Stamtish vient d’entamer des démarches pour pouvoir percevoir des dons défiscalisés. L’association souhaite aussi s’ouvrir au mécénat et conçoit actuellement dans cette optique une charte éthique pour se prémunir de partenariats avec des acteurs préjudiciables aux pays d’origine de ses cuisiniers.
 


Les 3 conseils de Tahmara

 

Encadrante technique chargée d’insertion au sein de la brigade Stamtish, Tahmara Schaeffer a été pendant cinq ans cheffe de partie dans des restaurants gastronomiques et traditionnels. Elle livre ici ses trois recommandations majeures.

1. Prévenir les malentendus. Je ne communique pas l’adresse physique de l’association avant d’avoir vérifié dans un premier échange que la personne est motivée et qu’elle a bien compris qui nous sommes. Sinon, je réoriente tout de suite. Notre programme vise l’insertion professionnelle mais il s’adresse à des débutants, même si on peut les rediriger après. Et nous ne sommes pas un incubateur.
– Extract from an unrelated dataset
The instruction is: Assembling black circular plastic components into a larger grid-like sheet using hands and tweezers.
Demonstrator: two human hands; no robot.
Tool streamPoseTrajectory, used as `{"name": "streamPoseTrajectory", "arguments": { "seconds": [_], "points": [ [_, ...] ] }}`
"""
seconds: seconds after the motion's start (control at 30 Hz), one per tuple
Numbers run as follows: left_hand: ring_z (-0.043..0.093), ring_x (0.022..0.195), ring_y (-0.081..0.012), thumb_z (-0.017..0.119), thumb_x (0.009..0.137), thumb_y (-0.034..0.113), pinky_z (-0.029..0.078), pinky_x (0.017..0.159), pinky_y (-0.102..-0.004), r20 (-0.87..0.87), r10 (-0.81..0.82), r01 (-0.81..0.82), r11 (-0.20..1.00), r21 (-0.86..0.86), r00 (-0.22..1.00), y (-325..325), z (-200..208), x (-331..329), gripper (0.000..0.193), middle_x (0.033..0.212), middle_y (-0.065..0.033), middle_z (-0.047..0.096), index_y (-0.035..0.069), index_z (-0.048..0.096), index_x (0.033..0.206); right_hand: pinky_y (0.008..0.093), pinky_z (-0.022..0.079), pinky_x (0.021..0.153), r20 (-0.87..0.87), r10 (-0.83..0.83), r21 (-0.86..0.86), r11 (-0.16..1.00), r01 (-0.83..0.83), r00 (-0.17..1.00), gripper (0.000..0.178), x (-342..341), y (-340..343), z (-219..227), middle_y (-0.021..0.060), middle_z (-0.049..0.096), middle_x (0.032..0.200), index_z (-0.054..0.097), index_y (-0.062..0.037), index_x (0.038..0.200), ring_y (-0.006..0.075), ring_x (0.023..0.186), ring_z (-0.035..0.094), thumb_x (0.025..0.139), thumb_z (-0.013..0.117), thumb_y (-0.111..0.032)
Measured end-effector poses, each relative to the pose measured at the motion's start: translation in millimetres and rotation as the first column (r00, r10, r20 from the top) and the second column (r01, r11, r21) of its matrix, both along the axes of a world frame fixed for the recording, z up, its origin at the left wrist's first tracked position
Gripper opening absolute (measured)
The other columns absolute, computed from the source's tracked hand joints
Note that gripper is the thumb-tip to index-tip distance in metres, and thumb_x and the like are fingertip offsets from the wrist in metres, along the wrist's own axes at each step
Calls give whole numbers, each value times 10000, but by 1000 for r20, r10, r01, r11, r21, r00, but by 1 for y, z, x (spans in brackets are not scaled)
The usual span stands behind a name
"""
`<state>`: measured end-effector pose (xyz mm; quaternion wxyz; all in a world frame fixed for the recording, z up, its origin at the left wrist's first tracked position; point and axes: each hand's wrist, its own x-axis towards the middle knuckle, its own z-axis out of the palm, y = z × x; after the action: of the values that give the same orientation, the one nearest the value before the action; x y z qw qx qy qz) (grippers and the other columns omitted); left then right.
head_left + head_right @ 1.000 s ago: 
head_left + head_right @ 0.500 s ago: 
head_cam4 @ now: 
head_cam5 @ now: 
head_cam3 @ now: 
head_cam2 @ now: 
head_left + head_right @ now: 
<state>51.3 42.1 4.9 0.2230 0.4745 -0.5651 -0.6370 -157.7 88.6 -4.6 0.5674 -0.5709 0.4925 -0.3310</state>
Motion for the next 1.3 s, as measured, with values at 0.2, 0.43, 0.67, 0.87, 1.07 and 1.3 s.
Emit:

2. Peser les difficultés. La progression doit se faire en douceur, même si les mises en situation doivent faire expérimenter aux cuisiniers les « coups de feu ». Au plus près de leur montée en compétences, je choisis pour chacun la collaboration qui va matcher.

3. Rester en lien. A leur arrivée, je fais signer aux personnes un engagement d’assiduité. Je travaille avec un public qui n’est pas toujours ponctuel et qui a beaucoup d’autres choses à penser. Alors il faut sans cesse faire des rappels et se tenir disponible. Nous communiquons beaucoup par messages.